→ **Exercise**
Scan the records that follow, and whenever a line has the word "ridged", copy it.

→ **Working data**
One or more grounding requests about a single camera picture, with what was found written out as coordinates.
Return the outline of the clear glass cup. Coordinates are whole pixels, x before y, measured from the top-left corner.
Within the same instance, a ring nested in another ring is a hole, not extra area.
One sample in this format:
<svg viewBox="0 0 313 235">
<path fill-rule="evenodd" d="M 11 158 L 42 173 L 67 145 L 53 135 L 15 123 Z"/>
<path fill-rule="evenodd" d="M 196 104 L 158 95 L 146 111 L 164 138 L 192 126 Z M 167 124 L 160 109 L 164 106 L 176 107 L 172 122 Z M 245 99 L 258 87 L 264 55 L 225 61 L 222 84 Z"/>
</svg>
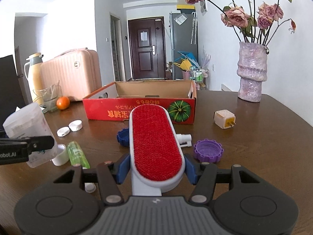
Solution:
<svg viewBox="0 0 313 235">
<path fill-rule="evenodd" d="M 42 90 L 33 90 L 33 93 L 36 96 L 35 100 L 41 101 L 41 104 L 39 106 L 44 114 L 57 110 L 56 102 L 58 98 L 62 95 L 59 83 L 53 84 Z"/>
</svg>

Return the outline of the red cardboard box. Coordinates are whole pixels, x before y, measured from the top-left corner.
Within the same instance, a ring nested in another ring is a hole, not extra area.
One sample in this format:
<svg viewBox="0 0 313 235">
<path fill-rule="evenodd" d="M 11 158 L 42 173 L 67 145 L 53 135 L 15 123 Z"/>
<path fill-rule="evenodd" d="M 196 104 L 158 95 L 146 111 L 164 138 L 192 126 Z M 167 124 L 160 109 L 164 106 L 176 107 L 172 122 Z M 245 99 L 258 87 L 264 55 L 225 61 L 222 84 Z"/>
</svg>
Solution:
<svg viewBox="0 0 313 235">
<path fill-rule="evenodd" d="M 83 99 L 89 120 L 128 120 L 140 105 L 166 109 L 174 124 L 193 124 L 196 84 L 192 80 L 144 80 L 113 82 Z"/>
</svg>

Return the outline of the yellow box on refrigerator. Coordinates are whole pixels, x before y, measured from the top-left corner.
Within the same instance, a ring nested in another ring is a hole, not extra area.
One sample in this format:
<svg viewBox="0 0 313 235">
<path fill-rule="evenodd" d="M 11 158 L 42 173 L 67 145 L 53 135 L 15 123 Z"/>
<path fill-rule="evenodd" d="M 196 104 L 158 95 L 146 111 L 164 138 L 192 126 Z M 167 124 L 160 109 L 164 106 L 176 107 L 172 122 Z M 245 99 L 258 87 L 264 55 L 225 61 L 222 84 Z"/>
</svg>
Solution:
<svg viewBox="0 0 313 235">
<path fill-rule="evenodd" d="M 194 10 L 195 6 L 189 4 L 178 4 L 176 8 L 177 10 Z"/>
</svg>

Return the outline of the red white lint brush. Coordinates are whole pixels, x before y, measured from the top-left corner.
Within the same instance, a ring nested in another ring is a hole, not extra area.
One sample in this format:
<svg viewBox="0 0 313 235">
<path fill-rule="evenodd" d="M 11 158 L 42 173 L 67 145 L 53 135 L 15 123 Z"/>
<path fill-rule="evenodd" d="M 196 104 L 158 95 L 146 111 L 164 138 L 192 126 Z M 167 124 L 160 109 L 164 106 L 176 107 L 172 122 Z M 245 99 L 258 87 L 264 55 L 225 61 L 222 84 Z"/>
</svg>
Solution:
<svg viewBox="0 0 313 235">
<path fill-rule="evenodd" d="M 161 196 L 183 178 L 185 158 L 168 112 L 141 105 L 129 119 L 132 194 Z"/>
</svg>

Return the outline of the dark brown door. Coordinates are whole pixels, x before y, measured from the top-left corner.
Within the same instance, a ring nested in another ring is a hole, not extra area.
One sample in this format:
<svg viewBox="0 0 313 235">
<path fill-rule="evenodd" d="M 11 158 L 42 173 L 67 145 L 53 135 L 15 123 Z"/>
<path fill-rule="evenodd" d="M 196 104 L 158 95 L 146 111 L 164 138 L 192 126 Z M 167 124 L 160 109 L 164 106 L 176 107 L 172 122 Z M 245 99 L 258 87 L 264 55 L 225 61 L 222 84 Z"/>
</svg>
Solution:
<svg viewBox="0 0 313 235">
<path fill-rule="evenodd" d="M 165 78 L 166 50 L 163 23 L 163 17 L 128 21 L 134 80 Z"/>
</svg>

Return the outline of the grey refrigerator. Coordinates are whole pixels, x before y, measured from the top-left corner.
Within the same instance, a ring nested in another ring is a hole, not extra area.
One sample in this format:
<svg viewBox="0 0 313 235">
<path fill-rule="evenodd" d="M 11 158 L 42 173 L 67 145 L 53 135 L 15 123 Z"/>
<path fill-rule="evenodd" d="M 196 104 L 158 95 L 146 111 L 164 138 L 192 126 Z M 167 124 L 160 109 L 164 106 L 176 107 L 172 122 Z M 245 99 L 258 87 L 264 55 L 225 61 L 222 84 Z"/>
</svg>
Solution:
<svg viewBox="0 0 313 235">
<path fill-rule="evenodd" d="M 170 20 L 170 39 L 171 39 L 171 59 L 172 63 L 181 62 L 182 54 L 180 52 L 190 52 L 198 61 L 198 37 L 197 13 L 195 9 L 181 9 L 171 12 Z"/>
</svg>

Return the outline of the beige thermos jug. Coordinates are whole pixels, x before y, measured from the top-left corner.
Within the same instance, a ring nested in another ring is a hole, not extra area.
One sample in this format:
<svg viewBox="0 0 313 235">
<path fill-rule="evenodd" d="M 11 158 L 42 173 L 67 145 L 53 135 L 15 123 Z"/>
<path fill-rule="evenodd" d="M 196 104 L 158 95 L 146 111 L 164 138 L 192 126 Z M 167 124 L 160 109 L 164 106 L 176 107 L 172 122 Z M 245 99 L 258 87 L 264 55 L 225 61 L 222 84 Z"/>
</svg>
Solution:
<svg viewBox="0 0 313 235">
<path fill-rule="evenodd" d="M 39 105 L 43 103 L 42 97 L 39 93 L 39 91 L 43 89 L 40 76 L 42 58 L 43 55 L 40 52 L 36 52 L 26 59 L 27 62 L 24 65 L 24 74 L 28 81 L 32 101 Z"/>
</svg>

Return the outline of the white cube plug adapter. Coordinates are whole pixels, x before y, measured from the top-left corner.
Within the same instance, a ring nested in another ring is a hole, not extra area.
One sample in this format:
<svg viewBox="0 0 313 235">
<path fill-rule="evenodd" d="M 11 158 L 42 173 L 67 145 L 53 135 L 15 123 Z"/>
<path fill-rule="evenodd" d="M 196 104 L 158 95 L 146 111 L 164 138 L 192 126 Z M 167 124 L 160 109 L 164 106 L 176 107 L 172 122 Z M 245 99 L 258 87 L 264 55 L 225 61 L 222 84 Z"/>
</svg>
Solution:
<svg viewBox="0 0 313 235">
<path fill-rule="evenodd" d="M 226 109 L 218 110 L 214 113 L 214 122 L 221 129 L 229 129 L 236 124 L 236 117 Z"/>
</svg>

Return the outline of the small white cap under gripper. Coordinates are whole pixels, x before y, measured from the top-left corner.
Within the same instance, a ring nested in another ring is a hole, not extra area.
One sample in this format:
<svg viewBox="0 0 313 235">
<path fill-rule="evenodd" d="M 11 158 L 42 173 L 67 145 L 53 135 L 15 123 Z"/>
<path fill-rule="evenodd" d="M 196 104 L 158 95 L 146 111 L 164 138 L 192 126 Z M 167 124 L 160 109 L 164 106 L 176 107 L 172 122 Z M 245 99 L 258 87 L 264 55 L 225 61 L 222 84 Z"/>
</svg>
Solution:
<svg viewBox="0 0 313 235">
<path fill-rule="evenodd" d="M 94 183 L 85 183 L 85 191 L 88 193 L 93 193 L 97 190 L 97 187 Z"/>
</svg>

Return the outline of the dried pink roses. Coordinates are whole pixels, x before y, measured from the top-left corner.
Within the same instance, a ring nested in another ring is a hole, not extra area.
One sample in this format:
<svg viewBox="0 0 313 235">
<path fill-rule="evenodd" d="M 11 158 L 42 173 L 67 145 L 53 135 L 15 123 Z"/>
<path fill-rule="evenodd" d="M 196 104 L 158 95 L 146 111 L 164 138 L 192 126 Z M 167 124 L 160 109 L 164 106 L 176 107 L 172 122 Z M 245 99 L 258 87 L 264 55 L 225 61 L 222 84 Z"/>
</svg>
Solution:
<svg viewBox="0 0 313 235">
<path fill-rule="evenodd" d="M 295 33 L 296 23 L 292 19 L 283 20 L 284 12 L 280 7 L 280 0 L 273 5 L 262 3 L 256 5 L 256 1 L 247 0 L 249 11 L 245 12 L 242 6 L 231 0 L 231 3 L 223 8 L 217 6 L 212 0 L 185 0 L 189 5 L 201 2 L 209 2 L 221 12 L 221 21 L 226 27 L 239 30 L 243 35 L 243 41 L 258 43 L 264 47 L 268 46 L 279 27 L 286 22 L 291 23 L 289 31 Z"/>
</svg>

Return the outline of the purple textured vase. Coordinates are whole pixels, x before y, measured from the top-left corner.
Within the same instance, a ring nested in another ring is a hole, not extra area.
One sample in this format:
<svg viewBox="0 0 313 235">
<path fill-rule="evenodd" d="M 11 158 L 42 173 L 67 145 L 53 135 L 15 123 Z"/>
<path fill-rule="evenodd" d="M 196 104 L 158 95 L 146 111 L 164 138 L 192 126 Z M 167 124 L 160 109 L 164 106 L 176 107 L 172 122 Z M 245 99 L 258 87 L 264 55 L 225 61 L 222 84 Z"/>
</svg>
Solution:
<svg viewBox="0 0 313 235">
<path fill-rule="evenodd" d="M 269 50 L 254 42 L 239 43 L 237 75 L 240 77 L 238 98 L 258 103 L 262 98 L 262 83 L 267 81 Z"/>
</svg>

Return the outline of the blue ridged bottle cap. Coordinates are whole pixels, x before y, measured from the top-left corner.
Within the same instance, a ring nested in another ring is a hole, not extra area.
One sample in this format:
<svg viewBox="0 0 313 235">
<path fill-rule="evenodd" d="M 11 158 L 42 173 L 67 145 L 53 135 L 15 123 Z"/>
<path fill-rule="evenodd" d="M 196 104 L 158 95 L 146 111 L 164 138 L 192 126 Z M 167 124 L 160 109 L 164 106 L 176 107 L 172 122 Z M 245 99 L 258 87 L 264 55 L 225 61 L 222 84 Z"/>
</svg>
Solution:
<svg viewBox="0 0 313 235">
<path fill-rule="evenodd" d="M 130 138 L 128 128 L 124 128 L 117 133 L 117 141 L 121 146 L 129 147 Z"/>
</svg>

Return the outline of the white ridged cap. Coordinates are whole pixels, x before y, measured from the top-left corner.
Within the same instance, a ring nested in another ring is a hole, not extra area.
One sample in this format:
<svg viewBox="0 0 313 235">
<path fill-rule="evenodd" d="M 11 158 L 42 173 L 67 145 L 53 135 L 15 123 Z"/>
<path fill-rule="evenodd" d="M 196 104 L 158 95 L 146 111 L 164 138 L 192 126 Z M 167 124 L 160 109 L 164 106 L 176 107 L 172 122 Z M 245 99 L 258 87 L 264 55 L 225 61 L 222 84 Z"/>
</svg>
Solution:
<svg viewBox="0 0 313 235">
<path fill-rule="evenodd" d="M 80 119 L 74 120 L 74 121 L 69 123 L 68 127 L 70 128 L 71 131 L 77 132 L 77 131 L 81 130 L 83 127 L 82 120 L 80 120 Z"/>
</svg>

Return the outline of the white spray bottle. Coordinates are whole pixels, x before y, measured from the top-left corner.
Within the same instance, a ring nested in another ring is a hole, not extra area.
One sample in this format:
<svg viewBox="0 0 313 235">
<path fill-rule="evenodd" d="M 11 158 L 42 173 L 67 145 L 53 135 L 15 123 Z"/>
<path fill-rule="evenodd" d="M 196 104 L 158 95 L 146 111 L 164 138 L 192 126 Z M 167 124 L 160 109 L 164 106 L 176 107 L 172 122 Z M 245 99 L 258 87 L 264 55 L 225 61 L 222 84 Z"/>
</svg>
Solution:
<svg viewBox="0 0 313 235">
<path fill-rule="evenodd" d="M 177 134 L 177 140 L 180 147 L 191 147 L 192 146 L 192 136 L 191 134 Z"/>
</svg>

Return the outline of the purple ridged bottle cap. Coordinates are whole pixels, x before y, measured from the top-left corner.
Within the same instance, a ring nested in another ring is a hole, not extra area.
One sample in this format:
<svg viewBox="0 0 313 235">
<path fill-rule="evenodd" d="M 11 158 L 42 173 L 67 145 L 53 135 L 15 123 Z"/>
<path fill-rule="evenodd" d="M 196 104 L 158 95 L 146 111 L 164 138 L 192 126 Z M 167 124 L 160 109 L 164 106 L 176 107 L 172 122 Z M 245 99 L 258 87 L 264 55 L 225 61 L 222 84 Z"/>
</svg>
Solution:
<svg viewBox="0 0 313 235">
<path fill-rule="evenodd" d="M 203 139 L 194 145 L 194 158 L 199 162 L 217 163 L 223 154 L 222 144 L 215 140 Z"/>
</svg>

→ **Problem solution**
Return the outline of the blue ridged bottle cap. Coordinates are whole pixels, x before y, measured from the top-left corner.
Return the outline of the white ridged cap. Coordinates are whole pixels, x before y, measured from the top-left corner.
Return the outline of the purple ridged bottle cap. Coordinates are whole pixels, x before y, measured from the top-left corner.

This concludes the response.